Puisi di dalam tema Kupetik Buah Tin bertema penghambaan dan kepasrahan pada Tuhan. Bahasa yang digunakan ringan tapi memiliki arti yang tak dangkal. Permainan rima tidak terlalu terngiang dibandingkan dengan titik berat pada makna dan rasa penulisnya. Puisi dengan judul Kaidah Tuhan berikut ini salah satu di dalam bab Kupetik Buah Tin yang menampakkan porsi kekuatan seorang hamba lemah yang akhirnya pasrah setelah terguncang takdir dan sangka. Saat seorang hamba harus sepenuhnya takluk pada maunya Sang Maha.

Kaidah Tuhan

Pagi memaksaku untuk rindu, pemuja-pemuja terbangun dari malam. Terbang jalan, menyelam dalam kaidah Tuhan. Kau terbang semak belukar jadi padang savanna, berkat doa ucap mantra perdu tak lagi hutan. Pun tetesan peluh sucikan darah dalam jasad sukma. Anginpun tak lagi cemburu, menggoyang daun-daun menari bersama ranting, jatuh berguguruan kehendak takdir. Dan saatnya tua mengering berserak debu. Nasibmu menggantung hati, pada sirip cinta yang mengambang di samudera, gelora gelombang memercik air di tepi. Ooo Kekasih, aku dahaga rindu, menanti mata air Jannah kepalaku basah, dingin kerongkongan jiwa.

 

Selain perjalanan mencari Tuhan, keragaman peran manusia digambarkan Labib dalam puisinya. Manusia dituliskan Labib sebagai dirinya yang semua tokoh: pencinta, pemberang, pencemburu, peragu, penakut, pemberani, perindu sebagai kesatuan kompleksitas makhluk bernama manusia. Puisi Labib bertema kemarahan dapat dilihat di puisinya Marah, Cuk! Puisi ini melontarkan protes dan sumpah yang berang dan tak perlu lagi simpati. Labib mengumbar kecewa pada mereka yang berbual dan berjanji tanpa bisa memberi bukti. Serapah ‘diancuk’ yang ditulis Labib dalam puisinya memberi penghalusan rasa dari yang sebenarnya ingin diucapkannya. Begitu pula dengan puisi Ludruk, dimana Labib mengungkapkan rasa marah dan kekecewaannya saat menyaksikan pertarungan petinggi menginjak rakyat sebagai pijakan kepentingan.

Marah, Cuk

Kau telah merampas hak hidupku, menabur racun pada udara yang kuhirup napasku, api kepulkan asap menjilat-jilat kemerahan binasakan nyawaku. Apa wewenangmu, memaksa seribu perintah, tahtamu adalah secuil upil, menempel dalam congor hidung sapi, kaki terkubur lumpur, corat coret tanah leluhur.
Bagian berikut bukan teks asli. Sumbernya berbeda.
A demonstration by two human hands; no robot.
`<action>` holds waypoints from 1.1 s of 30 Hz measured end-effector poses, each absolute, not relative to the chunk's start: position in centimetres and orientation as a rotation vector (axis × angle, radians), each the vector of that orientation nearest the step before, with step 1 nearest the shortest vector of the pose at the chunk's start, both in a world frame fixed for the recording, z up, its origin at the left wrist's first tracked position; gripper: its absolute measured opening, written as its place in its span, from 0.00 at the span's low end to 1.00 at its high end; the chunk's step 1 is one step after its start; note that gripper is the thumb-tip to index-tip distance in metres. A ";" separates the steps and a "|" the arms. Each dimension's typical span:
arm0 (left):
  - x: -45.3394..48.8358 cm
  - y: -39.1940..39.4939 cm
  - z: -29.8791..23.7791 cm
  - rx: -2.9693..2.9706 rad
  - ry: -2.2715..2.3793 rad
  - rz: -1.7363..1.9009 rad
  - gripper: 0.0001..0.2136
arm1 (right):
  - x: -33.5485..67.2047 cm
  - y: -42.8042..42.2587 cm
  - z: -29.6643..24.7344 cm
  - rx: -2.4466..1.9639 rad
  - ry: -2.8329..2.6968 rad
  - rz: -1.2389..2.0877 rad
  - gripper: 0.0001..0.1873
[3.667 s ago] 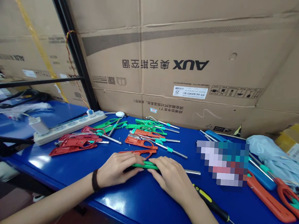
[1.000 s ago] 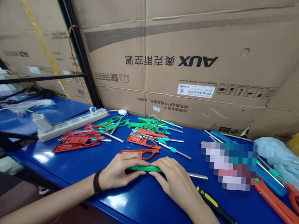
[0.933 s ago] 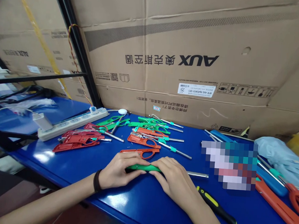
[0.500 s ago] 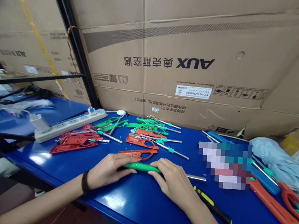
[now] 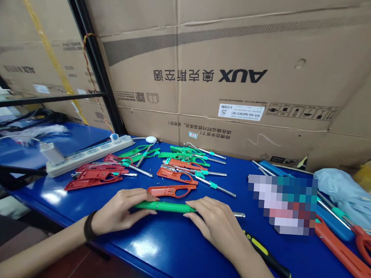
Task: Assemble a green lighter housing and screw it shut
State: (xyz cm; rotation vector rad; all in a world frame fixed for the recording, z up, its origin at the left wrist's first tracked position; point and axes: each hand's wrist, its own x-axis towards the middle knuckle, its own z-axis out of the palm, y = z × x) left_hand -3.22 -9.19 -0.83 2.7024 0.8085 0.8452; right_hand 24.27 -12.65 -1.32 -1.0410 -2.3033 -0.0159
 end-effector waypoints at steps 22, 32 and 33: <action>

Sudahlah tak usah urus aku, bagiku kamu diancuk, domba-domba lari memberi bulu serigala, memasang topeng gembala berwujud mafia, menipu rayu menjual seribu akal bulusmu. Sombong umur mafia seribu tahun lagi, tak resah batinku, bualan intelektual hanya panggung acrobat, memberi bercap sedekah cuma-cuma, terbungkus cari pengikut simpati.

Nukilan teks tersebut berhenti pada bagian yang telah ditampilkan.